Back to Sacred Geometry

Definition

A mystical diagram composed of nine interlocking triangles radiating from a central point (bindu), considered one of the most powerful and sacred geometric forms in Hindu tantra and meditation.

Detailed Explanation

The Sri Yantra (also called Sri Chakra) consists of four upward-pointing triangles (representing masculine/Shiva energy) interlocked with five downward-pointing triangles (representing feminine/Shakti energy), surrounded by lotus petals and enclosed in a square gateway. The central bindu point represents the source of all creation. The nine interlocking triangles create 43 smaller triangles, each corresponding to a specific aspect of the divine. The geometry is so precise that constructing a perfect Sri Yantra by hand is considered an advanced mathematical and spiritual achievement — the angles and intersections must be exactly right for the pattern to be energetically active. Meditating on the Sri Yantra is a revered practice in Hindu tantra. The practitioner may gaze at the center point (trataka) until the pattern seems to pulse or become three-dimensional, or mentally traverse the yantra from the outer gates inward to the bindu — a journey representing the movement from multiplicity to unity, from manifest reality to the source.

History & Origins

The Sri Yantra is the central geometric symbol of the Śrīvidyā tradition of Hindu Tantra, dedicated to the goddess Tripura Sundari. The *Saundarya Laharī* ("Waves of Beauty") is traditionally attributed to Ādi Śaṅkara (~8th century CE) and contains the foundational meditative description; modern textual scholarship places the composition closer to the 13th–14th century CE. The mathematical construction of the Yantra — nine interlocking triangles (four upward, five downward) producing 43 smaller triangles around a central *bindu* — has been studied formally by Indian mathematicians and architects from at least the medieval period; the exact construction requires nine triangles where each apex sits precisely on the perimeter of the next, a non-trivial geometric problem (Gerald Huet, *Indian Journal of History of Science*, 1989, gave one published construction). Modern Western introduction comes through Sir John Woodroffe's *Tantra of the Great Liberation* (1913) and *The Garland of Letters* (1922). Madhu Khanna's *Yantra: The Tantric Symbol of Cosmic Unity* (1979) is the standard contemporary scholarly reference.
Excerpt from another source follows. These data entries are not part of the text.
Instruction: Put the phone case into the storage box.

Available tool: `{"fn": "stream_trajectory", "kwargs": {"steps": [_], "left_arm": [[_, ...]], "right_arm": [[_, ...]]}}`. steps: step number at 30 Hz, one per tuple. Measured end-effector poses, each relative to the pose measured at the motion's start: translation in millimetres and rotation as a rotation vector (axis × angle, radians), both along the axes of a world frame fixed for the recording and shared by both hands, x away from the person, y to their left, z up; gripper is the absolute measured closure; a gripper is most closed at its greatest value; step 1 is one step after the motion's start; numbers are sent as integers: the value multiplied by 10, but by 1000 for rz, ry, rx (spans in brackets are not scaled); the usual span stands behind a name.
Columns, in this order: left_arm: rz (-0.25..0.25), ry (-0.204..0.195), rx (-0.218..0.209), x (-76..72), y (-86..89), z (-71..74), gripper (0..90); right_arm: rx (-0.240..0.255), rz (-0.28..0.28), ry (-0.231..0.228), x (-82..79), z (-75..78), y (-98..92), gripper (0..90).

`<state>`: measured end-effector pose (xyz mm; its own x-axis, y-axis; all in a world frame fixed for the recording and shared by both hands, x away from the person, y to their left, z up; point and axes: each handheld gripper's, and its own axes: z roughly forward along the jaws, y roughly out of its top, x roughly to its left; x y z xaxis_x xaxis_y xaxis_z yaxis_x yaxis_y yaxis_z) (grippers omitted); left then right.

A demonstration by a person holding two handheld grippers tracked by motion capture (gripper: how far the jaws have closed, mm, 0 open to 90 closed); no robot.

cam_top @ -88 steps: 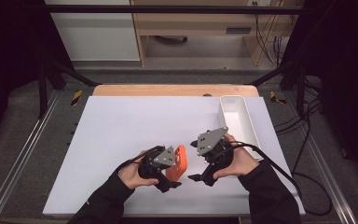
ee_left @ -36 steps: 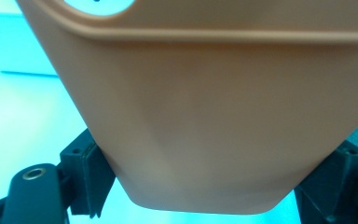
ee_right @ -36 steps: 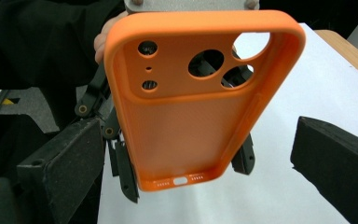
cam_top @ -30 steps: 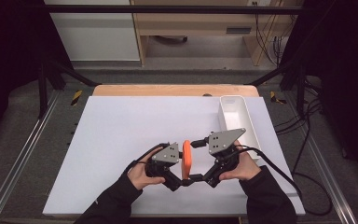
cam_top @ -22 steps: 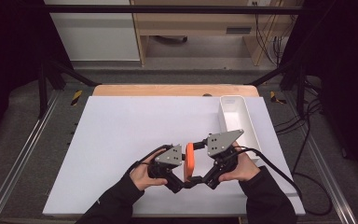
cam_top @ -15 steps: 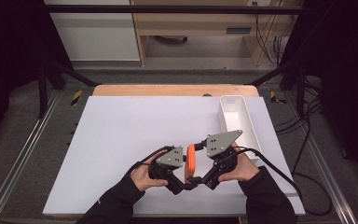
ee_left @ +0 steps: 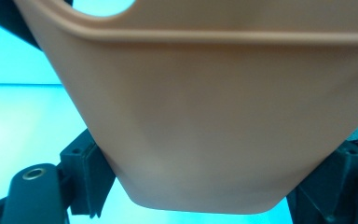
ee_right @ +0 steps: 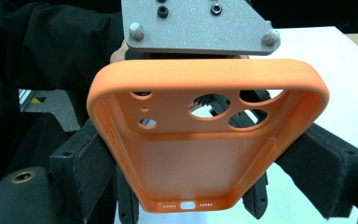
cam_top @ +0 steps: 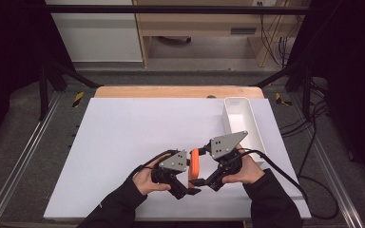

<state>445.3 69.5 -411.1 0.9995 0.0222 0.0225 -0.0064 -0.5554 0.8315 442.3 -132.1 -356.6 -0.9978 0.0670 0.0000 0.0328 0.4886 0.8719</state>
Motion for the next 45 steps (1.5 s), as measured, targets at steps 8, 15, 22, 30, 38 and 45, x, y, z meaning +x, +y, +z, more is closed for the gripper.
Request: {"fn": "stream_trajectory", "kwargs": {"steps": [8,15,22,30,38,45], "left_arm": [[4,12,4,9,19,-22,153],[5,11,10,3,19,-31,152],[13,16,12,-1,21,-31,147],[53,11,8,-15,140,14,79],[112,8,-16,-9,340,62,32],[209,15,-43,6,572,65,25]], "right_arm": [[1,2,14,27,-22,16,162],[-5,3,12,20,-31,25,165],[-7,2,16,22,-35,30,165],[-5,-15,21,33,-12,3,164],[1,-47,9,38,43,-45,164],[18,-87,4,42,125,-124,163]]}}
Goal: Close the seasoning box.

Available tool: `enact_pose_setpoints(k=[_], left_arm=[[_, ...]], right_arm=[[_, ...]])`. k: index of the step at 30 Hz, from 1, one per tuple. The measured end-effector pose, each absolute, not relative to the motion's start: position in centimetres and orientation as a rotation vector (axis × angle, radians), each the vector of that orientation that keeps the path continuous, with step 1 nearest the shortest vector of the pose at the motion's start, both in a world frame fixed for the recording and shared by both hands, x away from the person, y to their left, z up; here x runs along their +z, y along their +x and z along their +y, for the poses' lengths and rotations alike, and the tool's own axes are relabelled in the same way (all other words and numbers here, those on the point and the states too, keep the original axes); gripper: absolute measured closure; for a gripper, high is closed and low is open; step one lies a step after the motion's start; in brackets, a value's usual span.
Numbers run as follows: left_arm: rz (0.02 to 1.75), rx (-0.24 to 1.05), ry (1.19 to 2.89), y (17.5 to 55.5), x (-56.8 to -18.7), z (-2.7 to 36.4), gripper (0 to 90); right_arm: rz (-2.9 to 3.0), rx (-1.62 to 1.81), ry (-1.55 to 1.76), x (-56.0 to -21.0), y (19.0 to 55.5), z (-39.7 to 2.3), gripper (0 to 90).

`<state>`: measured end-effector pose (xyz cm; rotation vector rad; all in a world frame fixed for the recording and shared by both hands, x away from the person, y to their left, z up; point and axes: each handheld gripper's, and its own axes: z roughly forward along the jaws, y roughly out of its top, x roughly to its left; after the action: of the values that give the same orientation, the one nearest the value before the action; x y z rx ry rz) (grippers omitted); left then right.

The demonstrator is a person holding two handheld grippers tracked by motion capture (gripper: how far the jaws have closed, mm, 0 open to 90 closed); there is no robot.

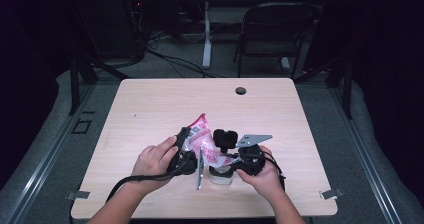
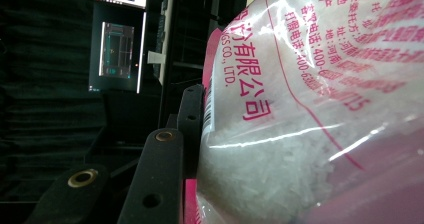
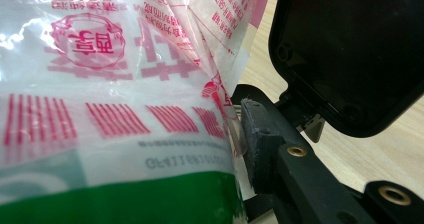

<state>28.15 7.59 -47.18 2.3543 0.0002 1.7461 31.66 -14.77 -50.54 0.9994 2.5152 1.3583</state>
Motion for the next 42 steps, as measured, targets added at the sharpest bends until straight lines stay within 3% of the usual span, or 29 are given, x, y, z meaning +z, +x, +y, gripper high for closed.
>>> enact_pose_setpoints(k=[42], left_arm=[[-0.011,1.754,2.335,28.22,-46.77,7.22,69.8]], right_arm=[[2.503,1.380,0.994,-50.28,31.58,-15.18,76.4]])
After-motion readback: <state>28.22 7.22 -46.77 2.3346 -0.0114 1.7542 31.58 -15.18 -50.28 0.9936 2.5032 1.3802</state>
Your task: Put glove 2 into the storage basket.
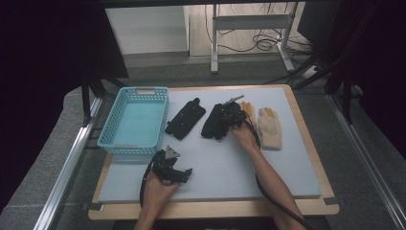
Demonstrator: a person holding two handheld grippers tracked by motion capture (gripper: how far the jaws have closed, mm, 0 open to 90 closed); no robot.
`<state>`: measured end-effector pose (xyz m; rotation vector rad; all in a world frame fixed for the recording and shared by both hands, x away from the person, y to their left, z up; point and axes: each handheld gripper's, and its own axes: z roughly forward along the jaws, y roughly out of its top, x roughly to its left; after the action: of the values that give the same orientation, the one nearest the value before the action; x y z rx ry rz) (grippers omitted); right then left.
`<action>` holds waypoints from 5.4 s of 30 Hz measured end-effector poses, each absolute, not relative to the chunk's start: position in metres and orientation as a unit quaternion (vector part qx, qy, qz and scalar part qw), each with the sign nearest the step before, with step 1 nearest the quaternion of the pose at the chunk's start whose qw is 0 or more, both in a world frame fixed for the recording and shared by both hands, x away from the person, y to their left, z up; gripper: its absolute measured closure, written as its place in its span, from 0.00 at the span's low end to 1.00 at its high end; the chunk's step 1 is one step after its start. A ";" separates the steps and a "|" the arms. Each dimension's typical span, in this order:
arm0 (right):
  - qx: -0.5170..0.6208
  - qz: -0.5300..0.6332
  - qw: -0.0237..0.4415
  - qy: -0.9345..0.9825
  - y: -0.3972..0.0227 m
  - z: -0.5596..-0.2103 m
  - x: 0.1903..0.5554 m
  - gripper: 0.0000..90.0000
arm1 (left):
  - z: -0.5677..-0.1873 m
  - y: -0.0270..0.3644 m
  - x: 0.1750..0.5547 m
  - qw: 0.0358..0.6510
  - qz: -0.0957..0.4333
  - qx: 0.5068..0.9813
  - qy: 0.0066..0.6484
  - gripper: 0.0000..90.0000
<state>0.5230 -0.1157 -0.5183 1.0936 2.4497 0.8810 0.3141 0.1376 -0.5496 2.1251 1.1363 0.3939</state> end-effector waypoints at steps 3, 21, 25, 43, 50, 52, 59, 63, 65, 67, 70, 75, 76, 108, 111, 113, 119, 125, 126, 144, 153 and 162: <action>0.379 0.310 0.155 0.858 -0.117 -0.516 0.522 0.97 | -0.550 0.138 0.314 0.343 0.151 0.818 0.437 0.02; 0.310 0.374 0.136 0.864 -0.121 -0.460 0.470 0.98 | -0.550 0.138 0.314 0.341 0.152 0.819 0.436 0.02; 0.295 0.384 0.126 0.866 -0.123 -0.449 0.437 0.97 | -0.550 0.138 0.314 0.342 0.151 0.818 0.437 0.02; 0.299 0.384 0.108 0.867 -0.132 -0.488 0.367 0.76 | -0.550 0.137 0.314 0.344 0.153 0.817 0.438 0.02; 0.309 0.401 0.102 0.857 -0.132 -0.479 0.398 0.64 | -0.549 0.138 0.314 0.341 0.153 0.819 0.436 0.02; 0.312 0.405 0.096 0.854 -0.125 -0.479 0.407 0.62 | -0.549 0.138 0.314 0.341 0.153 0.819 0.436 0.02; 0.301 0.405 0.098 0.857 -0.101 -0.482 0.434 0.63 | -0.550 0.138 0.314 0.342 0.152 0.818 0.437 0.02; 0.299 0.400 0.103 0.860 -0.084 -0.483 0.451 0.74 | -0.550 0.138 0.314 0.342 0.152 0.818 0.436 0.02; 0.296 0.398 0.105 0.862 -0.076 -0.483 0.459 0.77 | -0.550 0.138 0.314 0.342 0.152 0.819 0.436 0.02; 0.293 0.399 0.108 0.862 -0.067 -0.484 0.467 0.79 | -0.550 0.138 0.314 0.341 0.152 0.819 0.436 0.02; 0.295 0.398 0.106 0.862 -0.055 -0.485 0.479 0.80 | -0.550 0.138 0.314 0.343 0.152 0.818 0.436 0.02; 0.300 0.389 0.098 0.866 -0.039 -0.494 0.499 0.77 | -0.550 0.138 0.314 0.343 0.152 0.818 0.436 0.02; 0.301 0.385 0.097 0.867 -0.035 -0.500 0.505 0.76 | -0.550 0.138 0.314 0.343 0.152 0.817 0.437 0.02; 0.313 0.369 0.100 0.869 -0.028 -0.505 0.512 0.99 | -0.549 0.139 0.314 0.340 0.151 0.821 0.434 0.02; 0.305 0.384 0.097 0.866 -0.033 -0.493 0.503 0.99 | -0.549 0.139 0.314 0.340 0.151 0.821 0.434 0.02; 0.298 0.392 0.099 0.865 -0.036 -0.486 0.497 0.99 | -0.549 0.139 0.314 0.339 0.151 0.821 0.433 0.02; 0.289 0.410 0.099 0.859 -0.053 -0.466 0.479 0.99 | -0.549 0.139 0.314 0.339 0.151 0.822 0.433 0.02; 0.284 0.415 0.108 0.857 -0.068 -0.452 0.467 0.99 | -0.550 0.138 0.314 0.341 0.151 0.819 0.436 0.02; 0.283 0.412 0.112 0.859 -0.070 -0.451 0.465 0.99 | -0.550 0.138 0.314 0.341 0.151 0.819 0.436 0.02; 0.325 0.323 0.135 0.879 -0.063 -0.524 0.471 0.72 | -0.550 0.138 0.314 0.343 0.151 0.817 0.438 0.02; 0.327 0.335 0.136 0.873 -0.063 -0.523 0.467 0.97 | -0.549 0.138 0.314 0.339 0.151 0.820 0.435 0.02; 0.301 0.388 0.118 0.863 -0.066 -0.478 0.452 0.97 | -0.550 0.138 0.314 0.341 0.151 0.819 0.436 0.02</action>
<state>0.4515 -0.0664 -0.4777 0.8816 2.5240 1.1361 0.3142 0.1381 -0.5496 2.1310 1.1337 0.3937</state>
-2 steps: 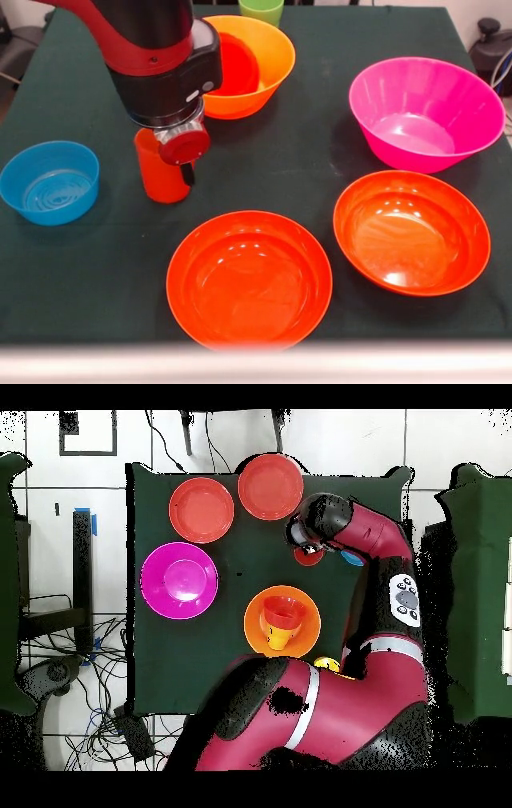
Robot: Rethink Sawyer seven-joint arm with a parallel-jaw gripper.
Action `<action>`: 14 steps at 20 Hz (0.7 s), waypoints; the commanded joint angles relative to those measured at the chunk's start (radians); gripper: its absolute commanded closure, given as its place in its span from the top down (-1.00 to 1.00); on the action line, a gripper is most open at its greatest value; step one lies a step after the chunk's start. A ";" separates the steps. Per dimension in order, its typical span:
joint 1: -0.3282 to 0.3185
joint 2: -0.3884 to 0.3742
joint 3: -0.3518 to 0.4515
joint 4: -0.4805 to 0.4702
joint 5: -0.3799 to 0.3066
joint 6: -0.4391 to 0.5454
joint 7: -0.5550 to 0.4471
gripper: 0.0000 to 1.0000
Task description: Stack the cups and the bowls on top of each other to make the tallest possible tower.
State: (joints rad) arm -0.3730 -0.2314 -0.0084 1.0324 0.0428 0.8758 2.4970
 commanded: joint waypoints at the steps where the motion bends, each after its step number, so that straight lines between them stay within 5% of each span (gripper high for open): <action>1: -0.020 0.022 0.123 0.079 -0.079 -0.050 -0.256 1.00; 14: -0.033 0.017 0.151 0.067 -0.114 0.010 -0.247 1.00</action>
State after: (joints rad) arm -0.3907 -0.2323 0.0297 1.0389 -0.0073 0.8759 2.4970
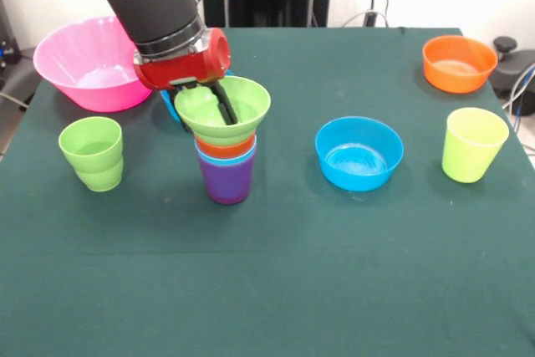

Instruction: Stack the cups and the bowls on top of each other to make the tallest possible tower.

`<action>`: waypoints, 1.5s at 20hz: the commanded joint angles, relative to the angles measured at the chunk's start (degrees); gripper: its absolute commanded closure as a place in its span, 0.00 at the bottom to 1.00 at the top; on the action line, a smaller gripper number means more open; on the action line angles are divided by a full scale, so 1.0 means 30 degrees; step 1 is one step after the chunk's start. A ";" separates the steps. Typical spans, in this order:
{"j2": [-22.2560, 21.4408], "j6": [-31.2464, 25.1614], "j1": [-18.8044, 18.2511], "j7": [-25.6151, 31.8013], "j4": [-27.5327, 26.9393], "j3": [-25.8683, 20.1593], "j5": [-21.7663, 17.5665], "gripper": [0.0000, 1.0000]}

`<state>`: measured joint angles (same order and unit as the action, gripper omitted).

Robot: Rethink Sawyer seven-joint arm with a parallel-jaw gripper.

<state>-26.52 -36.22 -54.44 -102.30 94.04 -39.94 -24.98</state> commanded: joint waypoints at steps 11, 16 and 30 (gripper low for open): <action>0.0117 -0.0386 0.1276 0.1774 -0.0591 0.0785 -0.2080 0.00; -0.0021 -0.0671 0.1435 0.1901 -0.0896 0.0873 -0.2189 0.00; -0.1772 -0.2008 0.2105 0.1727 -0.0959 0.1134 -0.1839 0.00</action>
<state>-29.60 -36.26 -51.20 -102.30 93.66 -39.67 -27.13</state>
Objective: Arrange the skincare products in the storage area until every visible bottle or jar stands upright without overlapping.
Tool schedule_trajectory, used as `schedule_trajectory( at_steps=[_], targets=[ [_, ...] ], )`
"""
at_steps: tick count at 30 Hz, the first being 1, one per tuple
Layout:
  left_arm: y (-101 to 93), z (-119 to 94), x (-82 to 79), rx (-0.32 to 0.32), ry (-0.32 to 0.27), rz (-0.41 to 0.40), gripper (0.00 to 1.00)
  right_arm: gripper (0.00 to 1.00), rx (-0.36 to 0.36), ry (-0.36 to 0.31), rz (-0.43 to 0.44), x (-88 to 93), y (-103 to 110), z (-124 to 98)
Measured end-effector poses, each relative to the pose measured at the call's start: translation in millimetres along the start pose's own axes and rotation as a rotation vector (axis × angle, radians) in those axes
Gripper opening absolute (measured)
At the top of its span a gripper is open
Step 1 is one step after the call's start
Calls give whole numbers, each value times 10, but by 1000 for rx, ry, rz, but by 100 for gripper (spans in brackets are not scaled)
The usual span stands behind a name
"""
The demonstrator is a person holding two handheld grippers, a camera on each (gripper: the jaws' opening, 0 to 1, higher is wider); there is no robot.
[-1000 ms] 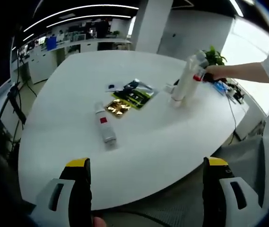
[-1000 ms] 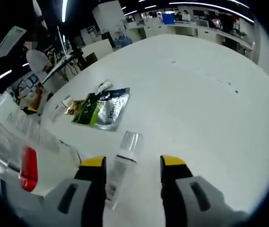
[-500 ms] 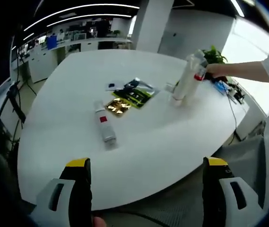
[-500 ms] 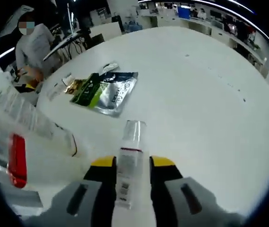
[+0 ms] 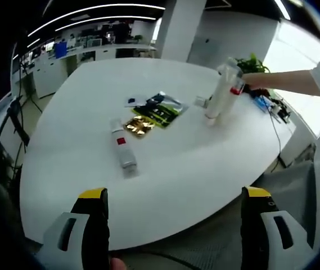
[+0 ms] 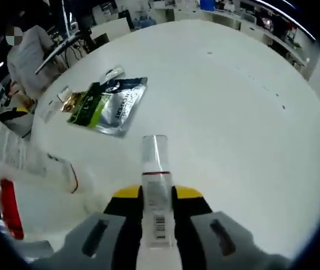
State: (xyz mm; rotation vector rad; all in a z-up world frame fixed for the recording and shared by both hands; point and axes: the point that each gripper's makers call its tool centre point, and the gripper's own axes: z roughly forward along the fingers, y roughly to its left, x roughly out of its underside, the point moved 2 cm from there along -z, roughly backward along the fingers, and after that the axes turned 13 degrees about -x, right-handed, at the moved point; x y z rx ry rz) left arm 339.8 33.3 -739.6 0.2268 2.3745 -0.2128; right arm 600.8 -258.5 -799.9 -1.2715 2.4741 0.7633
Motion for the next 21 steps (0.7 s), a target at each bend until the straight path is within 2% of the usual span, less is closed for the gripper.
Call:
schedule_trajectory(
  at_steps=[14, 21],
  targets=[
    [6, 1, -5, 2, -4, -1, 96, 19, 27, -30, 40, 0, -53, 13],
    [16, 4, -8, 4, -6, -4, 96, 19, 48, -105, 107, 14, -123, -38]
  ],
)
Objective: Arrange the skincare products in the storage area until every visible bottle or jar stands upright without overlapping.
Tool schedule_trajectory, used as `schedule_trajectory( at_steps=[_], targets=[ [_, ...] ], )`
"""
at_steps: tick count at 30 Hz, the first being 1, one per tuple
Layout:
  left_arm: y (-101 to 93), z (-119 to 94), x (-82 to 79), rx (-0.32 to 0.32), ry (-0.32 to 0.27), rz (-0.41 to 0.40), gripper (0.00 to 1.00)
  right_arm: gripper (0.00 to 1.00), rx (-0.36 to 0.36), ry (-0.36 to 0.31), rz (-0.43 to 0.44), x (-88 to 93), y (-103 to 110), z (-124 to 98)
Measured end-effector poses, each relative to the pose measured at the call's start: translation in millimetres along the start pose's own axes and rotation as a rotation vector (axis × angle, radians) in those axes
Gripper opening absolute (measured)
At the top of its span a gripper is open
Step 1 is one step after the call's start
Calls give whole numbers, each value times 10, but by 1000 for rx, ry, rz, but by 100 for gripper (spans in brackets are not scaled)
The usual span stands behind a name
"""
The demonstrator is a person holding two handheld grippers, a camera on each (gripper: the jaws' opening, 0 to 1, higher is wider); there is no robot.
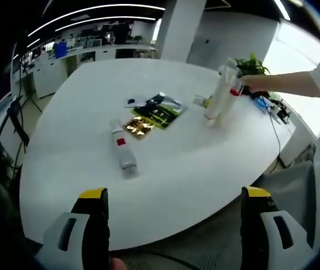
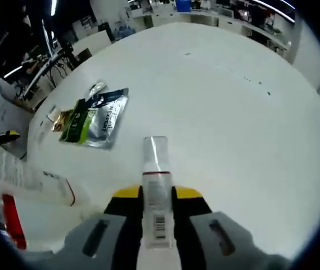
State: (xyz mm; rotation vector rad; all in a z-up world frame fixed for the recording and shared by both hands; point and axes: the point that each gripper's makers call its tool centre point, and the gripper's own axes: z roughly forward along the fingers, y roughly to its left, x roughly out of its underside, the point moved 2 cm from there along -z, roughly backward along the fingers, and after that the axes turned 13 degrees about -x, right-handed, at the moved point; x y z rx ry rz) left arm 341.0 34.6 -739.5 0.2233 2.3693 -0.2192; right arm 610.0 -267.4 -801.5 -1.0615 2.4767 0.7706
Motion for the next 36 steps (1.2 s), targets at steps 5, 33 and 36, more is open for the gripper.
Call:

The much-circulated story of a large Sri Yantra carving found at Mickey Basin, Oregon in August 1990 is a documented hoax — Bill Witherspoon publicly admitted in 2004 to creating it as a personal art project.

Practical Tips

Begin with *trāṭaka* (steady gaze) practice on a printed Sri Yantra image at eye level, ~30 cm distance, for 5–10 minutes per session. The standard practical reference is Harish Johari's *Tools for Tantra* (1986), which gives both the symbolic interpretation and the meditation protocol; Madhu Khanna's *Yantra: The Tantric Symbol of Cosmic Unity* (1979) is the deeper scholarly source. Construction itself is a contemplative practice — building a geometrically accurate Sri Yantra with compass and straightedge takes hours and benefits from the precision-requiring work as much as from the finished object. For initiation into the active Śrīvidyā tradition (mantra-japa, ritual practice), an authorised teacher in the lineage is required; the framework is not intended as a self-study path beyond the introductory contemplative-gaze level.